Your task: The response must consist of all the records, retyped exactly.

Material provided Block Start

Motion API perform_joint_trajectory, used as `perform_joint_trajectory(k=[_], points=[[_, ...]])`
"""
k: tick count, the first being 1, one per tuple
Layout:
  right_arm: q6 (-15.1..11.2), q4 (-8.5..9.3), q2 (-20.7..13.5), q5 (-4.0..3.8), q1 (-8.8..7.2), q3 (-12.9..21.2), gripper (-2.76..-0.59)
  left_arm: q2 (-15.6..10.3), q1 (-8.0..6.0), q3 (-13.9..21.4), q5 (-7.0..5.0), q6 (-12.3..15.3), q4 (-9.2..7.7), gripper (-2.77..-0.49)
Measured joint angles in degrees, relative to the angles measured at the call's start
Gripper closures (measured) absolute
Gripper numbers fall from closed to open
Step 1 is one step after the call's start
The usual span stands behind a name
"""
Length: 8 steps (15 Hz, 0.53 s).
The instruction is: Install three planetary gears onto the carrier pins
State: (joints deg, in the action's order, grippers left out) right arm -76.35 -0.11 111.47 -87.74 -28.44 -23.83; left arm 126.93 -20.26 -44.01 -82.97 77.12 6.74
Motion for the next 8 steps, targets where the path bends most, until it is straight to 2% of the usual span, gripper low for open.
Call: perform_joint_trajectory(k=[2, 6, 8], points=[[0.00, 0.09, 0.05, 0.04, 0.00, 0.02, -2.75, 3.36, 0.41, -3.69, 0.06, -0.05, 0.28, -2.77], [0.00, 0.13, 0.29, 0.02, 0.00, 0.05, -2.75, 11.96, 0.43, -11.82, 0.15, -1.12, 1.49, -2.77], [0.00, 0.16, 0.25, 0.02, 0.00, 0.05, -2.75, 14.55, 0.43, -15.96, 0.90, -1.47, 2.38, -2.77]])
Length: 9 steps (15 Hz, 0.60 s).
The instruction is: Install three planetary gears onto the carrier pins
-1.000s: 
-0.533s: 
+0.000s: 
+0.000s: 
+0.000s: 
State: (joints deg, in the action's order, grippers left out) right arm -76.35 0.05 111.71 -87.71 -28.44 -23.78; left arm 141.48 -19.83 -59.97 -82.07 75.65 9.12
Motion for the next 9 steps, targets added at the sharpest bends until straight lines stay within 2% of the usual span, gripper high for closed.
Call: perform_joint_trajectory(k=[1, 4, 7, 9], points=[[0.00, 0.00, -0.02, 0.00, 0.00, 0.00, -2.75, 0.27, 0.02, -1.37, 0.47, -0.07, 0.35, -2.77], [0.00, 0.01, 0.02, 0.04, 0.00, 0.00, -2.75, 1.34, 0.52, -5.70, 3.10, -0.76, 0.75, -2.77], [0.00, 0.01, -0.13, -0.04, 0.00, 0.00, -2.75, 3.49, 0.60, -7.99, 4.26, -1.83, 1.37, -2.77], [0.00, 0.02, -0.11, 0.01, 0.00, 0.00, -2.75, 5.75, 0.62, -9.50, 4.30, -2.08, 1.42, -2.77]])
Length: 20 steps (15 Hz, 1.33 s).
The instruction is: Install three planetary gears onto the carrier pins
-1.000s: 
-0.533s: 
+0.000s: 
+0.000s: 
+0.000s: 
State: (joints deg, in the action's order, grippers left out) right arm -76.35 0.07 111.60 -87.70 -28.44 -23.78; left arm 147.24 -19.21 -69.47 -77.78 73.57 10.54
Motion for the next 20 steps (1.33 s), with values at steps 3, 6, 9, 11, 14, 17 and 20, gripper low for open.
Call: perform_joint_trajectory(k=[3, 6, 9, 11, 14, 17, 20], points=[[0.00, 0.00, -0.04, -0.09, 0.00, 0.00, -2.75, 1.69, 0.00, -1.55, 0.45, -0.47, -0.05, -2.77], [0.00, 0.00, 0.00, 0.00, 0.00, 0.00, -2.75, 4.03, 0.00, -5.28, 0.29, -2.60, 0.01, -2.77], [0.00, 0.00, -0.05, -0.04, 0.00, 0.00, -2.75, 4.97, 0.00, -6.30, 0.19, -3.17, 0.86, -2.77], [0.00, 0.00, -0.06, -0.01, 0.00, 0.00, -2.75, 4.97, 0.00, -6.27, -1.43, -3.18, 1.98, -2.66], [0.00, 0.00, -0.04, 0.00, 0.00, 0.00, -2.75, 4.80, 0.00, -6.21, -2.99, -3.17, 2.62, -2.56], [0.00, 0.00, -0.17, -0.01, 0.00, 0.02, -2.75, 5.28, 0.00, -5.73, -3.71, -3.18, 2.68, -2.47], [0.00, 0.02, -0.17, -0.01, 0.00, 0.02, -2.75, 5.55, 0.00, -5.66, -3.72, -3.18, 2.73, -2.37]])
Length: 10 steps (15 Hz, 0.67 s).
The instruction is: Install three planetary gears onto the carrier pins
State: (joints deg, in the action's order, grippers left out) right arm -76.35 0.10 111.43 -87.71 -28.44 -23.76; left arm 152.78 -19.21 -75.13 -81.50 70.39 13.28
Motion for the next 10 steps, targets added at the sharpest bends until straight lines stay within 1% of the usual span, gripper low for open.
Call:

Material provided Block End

Finished exercise:
Motion API perform_joint_trajectory, used as `perform_joint_trajectory(k=[_], points=[[_, ...]])`
"""
k: tick count, the first being 1, one per tuple
Layout:
  right_arm: q6 (-15.1..11.2), q4 (-8.5..9.3), q2 (-20.7..13.5), q5 (-4.0..3.8), q1 (-8.8..7.2), q3 (-12.9..21.2), gripper (-2.76..-0.59)
  left_arm: q2 (-15.6..10.3), q1 (-8.0..6.0), q3 (-13.9..21.4), q5 (-7.0..5.0), q6 (-12.3..15.3), q4 (-9.2..7.7), gripper (-2.77..-0.49)
Measured joint angles in degrees, relative to the angles measured at the call's start
Gripper closures (measured) absolute
Gripper numbers fall from closed to open
Step 1 is one step after the call's start
The usual span stands behind a name
"""
Length: 8 steps (15 Hz, 0.53 s).
The instruction is: Install three planetary gears onto the carrier pins
State: (joints deg, in the action's order, grippers left out) right arm -76.35 -0.11 111.47 -87.74 -28.44 -23.83; left arm 126.93 -20.26 -44.01 -82.97 77.12 6.74
Motion for the next 8 steps, targets where the path bends most, until it is straight to 2% of the usual span, gripper low for open.
Call: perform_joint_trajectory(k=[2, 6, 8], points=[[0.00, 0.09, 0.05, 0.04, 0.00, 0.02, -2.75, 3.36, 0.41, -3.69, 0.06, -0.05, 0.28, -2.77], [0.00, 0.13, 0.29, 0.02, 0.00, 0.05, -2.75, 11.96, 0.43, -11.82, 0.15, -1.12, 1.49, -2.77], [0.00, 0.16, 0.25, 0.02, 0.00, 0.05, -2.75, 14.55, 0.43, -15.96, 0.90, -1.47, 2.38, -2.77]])
Length: 9 steps (15 Hz, 0.60 s).
The instruction is: Install three planetary gears onto the carrier pins
-1.000s: 
-0.533s: 
+0.000s: 
+0.000s: 
+0.000s: 
State: (joints deg, in the action's order, grippers left out) right arm -76.35 0.05 111.71 -87.71 -28.44 -23.78; left arm 141.48 -19.83 -59.97 -82.07 75.65 9.12
Motion for the next 9 steps, targets added at the sharpest bends until straight lines stay within 2% of the usual span, gripper high for closed.
Call: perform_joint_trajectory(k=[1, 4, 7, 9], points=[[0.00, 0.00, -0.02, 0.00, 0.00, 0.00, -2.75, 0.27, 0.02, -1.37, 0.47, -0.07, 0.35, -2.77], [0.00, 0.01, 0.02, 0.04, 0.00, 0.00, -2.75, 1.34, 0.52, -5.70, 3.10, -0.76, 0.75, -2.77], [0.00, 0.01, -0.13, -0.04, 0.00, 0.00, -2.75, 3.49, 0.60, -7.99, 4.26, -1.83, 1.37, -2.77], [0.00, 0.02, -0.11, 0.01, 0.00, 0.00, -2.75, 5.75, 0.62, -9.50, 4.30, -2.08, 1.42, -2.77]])
Length: 20 steps (15 Hz, 1.33 s).
The instruction is: Install three planetary gears onto the carrier pins
-1.000s: 
-0.533s: 
+0.000s: 
+0.000s: 
+0.000s: 
State: (joints deg, in the action's order, grippers left out) right arm -76.35 0.07 111.60 -87.70 -28.44 -23.78; left arm 147.24 -19.21 -69.47 -77.78 73.57 10.54
Motion for the next 20 steps (1.33 s), with values at steps 3, 6, 9, 11, 14, 17 and 20, gripper low for open.
Call: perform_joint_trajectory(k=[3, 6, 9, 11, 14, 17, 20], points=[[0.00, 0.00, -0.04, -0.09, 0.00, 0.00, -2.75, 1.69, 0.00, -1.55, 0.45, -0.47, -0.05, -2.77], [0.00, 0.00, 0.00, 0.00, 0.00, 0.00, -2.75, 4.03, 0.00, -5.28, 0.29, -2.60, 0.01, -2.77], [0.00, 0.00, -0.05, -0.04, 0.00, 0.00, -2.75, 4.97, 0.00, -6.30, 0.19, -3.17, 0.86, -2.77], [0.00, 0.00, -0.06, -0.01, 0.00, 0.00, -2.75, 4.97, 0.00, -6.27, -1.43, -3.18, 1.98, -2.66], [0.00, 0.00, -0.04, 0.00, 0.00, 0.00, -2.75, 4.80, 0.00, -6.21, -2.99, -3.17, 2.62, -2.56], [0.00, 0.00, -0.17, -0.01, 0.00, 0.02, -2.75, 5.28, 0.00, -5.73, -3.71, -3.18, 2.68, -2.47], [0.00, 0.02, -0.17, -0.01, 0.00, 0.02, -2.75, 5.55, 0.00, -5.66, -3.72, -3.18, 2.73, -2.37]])
Length: 10 steps (15 Hz, 0.67 s).
The instruction is: Install three planetary gears onto the carrier pins
State: (joints deg, in the action's order, grippers left out) right arm -76.35 0.10 111.43 -87.71 -28.44 -23.76; left arm 152.78 -19.21 -75.13 -81.50 70.39 13.28
Motion for the next 10 steps, targets added at the sharpest bends until straight lines stay within 1% of the usual span, gripper low for open.
Call:

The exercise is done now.